Data items:
..........

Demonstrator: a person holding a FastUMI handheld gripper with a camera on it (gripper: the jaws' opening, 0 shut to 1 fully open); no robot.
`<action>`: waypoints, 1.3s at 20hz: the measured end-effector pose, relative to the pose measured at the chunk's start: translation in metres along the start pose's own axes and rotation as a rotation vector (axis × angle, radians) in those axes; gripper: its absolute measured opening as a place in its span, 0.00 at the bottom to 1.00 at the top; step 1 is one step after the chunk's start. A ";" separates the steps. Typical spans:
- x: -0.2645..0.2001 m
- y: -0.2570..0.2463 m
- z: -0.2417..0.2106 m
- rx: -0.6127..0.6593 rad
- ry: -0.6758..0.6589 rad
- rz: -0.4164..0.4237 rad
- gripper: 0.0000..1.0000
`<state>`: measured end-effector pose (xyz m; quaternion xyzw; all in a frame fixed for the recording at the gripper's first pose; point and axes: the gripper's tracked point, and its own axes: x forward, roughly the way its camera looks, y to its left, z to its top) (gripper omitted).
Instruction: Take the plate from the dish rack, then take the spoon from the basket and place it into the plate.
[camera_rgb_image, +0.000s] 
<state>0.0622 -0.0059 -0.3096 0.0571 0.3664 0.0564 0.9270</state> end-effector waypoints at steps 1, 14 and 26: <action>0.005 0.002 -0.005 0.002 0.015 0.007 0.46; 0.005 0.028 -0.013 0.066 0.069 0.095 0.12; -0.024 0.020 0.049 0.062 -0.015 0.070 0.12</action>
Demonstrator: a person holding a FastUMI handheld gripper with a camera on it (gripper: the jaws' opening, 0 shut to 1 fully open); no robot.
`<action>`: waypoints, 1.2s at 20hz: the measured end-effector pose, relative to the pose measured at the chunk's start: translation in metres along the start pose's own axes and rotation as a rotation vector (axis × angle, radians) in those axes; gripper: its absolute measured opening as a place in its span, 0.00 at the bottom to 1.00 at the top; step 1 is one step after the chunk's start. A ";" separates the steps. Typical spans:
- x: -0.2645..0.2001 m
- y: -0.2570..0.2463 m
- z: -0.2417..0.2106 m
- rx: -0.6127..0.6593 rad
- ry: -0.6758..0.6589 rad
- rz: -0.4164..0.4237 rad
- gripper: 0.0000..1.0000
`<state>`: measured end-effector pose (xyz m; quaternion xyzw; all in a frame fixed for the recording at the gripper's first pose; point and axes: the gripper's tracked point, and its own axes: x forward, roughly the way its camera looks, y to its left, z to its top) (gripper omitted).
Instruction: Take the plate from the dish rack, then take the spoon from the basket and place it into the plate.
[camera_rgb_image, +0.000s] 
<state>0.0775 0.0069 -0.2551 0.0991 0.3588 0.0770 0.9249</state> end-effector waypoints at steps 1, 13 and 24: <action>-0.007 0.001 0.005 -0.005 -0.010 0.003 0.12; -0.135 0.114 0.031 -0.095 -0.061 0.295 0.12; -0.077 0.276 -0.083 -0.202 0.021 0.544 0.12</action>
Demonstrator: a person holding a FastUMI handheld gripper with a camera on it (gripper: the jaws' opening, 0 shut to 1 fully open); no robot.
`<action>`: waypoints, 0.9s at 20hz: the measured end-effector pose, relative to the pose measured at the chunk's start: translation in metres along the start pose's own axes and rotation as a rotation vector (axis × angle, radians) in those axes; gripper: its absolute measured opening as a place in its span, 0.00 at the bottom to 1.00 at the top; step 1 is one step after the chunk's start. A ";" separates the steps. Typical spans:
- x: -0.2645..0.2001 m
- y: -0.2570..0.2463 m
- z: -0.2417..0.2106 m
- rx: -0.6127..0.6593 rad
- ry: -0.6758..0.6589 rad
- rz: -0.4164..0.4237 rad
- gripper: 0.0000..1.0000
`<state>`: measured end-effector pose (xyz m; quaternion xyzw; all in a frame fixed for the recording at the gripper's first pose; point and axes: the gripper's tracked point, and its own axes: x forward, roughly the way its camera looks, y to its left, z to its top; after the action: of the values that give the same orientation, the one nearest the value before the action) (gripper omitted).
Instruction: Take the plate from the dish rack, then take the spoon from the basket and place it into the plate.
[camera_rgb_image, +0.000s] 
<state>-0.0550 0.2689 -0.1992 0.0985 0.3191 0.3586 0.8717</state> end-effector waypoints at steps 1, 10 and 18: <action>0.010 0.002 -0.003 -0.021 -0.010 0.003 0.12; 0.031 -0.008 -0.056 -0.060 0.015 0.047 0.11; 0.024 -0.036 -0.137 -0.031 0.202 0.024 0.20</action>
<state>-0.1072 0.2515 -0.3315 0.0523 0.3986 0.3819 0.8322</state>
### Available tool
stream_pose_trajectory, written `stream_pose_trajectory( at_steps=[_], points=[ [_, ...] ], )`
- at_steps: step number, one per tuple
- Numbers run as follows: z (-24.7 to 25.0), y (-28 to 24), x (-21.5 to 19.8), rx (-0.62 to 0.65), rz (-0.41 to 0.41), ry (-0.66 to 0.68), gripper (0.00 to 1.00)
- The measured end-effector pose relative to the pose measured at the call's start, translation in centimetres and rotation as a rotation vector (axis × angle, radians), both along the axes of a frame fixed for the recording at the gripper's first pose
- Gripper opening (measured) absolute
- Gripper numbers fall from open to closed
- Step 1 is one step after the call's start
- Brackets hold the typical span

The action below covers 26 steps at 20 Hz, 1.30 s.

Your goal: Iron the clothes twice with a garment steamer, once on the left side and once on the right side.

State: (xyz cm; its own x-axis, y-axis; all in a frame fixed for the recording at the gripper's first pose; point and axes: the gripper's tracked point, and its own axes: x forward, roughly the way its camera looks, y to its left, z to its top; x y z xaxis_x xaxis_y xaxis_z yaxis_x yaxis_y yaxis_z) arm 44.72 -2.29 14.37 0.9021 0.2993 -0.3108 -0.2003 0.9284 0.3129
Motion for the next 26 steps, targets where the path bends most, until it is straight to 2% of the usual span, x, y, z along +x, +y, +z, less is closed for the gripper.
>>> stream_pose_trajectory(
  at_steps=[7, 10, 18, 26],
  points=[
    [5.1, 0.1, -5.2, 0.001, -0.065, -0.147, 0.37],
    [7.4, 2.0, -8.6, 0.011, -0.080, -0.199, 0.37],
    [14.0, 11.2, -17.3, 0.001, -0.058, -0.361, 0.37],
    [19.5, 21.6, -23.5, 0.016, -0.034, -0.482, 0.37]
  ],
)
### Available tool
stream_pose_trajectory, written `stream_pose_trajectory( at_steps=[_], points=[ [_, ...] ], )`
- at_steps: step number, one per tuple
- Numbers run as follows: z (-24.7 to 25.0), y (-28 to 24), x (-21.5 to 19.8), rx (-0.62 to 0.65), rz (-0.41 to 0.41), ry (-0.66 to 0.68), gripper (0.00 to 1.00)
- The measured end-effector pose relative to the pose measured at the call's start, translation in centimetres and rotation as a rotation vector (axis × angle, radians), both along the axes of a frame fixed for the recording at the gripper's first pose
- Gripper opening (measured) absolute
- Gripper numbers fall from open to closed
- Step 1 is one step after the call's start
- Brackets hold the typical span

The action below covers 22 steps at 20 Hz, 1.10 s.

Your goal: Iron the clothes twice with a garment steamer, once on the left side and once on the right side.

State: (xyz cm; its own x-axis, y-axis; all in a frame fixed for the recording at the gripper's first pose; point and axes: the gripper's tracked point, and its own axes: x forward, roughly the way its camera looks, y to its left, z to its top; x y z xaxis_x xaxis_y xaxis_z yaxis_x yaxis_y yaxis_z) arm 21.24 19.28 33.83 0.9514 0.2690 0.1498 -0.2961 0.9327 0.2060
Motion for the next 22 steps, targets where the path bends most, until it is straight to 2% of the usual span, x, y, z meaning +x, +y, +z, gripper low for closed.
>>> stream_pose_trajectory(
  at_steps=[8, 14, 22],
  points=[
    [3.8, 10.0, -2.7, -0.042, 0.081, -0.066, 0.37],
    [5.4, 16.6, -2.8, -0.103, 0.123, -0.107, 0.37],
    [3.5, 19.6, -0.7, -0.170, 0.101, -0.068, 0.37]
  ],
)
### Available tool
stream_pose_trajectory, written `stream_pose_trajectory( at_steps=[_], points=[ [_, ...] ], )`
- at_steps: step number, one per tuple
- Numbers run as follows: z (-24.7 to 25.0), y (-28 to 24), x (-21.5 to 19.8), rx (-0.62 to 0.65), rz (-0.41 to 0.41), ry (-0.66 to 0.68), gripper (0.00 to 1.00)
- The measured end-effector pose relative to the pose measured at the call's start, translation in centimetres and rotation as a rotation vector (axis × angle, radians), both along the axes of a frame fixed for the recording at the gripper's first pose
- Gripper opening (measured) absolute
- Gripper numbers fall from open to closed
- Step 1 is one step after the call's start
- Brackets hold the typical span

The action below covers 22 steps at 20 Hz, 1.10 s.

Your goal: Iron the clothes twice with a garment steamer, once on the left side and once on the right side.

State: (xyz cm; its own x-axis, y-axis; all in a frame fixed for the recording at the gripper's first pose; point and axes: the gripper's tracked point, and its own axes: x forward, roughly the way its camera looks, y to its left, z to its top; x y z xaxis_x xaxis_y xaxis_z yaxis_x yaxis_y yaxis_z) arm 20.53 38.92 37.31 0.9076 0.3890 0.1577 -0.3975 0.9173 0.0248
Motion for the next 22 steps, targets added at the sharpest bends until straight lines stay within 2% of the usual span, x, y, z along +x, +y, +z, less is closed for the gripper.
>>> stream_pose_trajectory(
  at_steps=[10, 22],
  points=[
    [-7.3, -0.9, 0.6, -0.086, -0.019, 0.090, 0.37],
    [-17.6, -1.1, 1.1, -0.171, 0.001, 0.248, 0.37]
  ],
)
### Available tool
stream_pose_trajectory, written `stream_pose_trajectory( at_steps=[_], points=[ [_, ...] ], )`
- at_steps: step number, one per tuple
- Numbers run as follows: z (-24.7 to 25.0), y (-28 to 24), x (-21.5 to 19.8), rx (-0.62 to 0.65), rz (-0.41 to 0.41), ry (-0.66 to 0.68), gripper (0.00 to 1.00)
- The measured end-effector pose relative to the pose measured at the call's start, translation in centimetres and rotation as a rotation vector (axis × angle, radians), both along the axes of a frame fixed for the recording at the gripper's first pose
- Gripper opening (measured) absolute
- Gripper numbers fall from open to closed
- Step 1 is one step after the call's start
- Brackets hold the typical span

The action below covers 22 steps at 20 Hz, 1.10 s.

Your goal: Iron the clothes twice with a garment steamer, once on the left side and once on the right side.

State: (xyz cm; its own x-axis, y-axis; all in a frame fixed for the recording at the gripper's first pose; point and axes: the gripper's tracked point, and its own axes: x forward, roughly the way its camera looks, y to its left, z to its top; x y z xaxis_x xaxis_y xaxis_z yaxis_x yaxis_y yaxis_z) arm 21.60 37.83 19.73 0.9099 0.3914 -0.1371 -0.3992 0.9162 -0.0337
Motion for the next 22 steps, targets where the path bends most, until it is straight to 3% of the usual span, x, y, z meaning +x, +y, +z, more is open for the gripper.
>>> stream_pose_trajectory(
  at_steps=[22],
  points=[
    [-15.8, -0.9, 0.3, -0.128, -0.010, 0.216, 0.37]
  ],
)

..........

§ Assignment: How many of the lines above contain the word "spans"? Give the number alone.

§ Finished task: 3